- **THE TASK**:
Transcribe the data exactly, omitting whatever pictures it holds.

+++ INPUT DATA

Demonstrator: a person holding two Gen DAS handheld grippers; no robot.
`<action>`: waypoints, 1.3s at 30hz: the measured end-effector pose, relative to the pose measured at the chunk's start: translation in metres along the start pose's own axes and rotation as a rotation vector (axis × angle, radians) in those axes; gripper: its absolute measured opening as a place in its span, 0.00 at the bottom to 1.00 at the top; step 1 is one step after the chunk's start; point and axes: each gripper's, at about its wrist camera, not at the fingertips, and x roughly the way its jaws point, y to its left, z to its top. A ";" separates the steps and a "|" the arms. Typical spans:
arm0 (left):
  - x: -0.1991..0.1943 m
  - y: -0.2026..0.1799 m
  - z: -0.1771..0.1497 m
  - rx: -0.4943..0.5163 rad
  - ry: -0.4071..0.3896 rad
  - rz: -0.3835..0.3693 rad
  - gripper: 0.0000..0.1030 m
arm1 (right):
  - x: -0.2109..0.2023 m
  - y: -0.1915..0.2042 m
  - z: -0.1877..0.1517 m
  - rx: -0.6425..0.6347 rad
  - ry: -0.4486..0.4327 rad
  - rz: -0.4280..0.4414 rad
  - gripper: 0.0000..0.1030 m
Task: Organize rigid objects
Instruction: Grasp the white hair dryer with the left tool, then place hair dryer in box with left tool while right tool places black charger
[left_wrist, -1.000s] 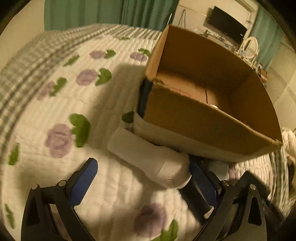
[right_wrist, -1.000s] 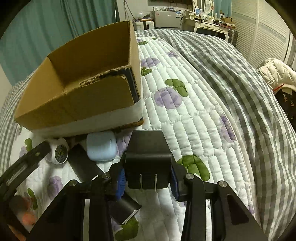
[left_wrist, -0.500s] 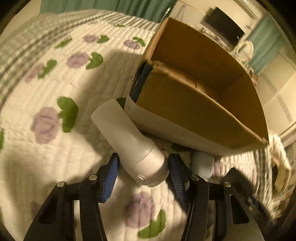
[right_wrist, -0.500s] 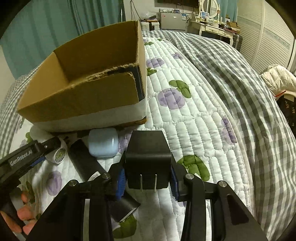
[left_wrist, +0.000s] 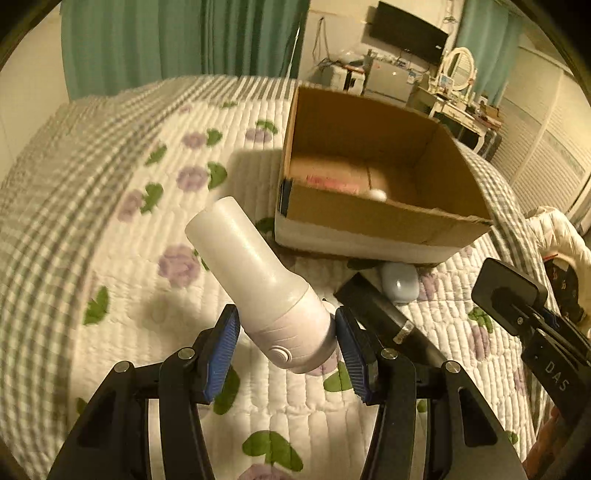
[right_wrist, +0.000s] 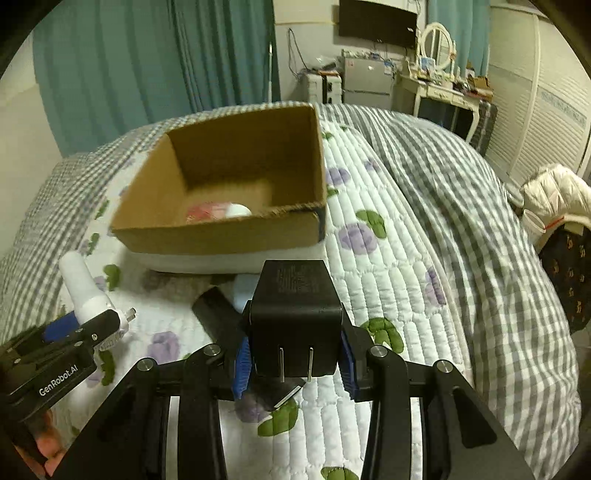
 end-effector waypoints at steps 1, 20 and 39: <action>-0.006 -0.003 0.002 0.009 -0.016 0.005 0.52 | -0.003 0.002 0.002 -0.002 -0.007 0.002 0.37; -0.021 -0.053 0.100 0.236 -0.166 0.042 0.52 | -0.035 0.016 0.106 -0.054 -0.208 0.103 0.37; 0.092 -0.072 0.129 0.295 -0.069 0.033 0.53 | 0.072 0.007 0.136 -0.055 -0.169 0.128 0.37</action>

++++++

- **FINISHED TASK**:
Demonstrator: a person holding two Gen DAS handheld grippers; no robot.
`<action>`: waypoints, 1.3s at 30hz: the measured end-effector pose, relative to the pose measured at the chunk's start: translation in metres along the start pose's own axes and rotation as a rotation vector (axis × angle, radians) in those axes; gripper: its absolute measured opening as a place in its span, 0.00 at the bottom to 1.00 at the top; step 1 is one step after the chunk's start; point and axes: each gripper's, at about its wrist camera, not at the fingertips, and x roughly the way its jaws point, y to its left, z to its top. A ";" separates the steps and a "|" the arms. Typical spans:
arm0 (left):
  - x: -0.1991..0.1943 m
  - y: -0.2026..0.1799 m
  - z: -0.1771..0.1497 m
  - rx: -0.4943..0.5163 rad
  - ry: -0.4071..0.3896 rad
  - rz: -0.3835..0.3693 rad
  - gripper: 0.0000..0.1030 m
arm1 (right):
  - x: -0.2109..0.2023 m
  - y: -0.1915..0.2042 m
  - z: -0.1877..0.1517 m
  - rx: -0.6425..0.6347 rad
  - ry: -0.4486..0.4327 rad
  - rz: -0.4280..0.4414 rad
  - gripper: 0.0000..0.1030 m
Task: Organize rigid objects
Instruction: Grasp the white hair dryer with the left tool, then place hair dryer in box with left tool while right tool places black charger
[left_wrist, -1.000s] 
[right_wrist, -1.000s] 
[left_wrist, -0.500s] 
[right_wrist, -0.500s] 
[left_wrist, +0.000s] 
[right_wrist, +0.000s] 
 end-effector waypoints at steps 1, 20 and 39: <action>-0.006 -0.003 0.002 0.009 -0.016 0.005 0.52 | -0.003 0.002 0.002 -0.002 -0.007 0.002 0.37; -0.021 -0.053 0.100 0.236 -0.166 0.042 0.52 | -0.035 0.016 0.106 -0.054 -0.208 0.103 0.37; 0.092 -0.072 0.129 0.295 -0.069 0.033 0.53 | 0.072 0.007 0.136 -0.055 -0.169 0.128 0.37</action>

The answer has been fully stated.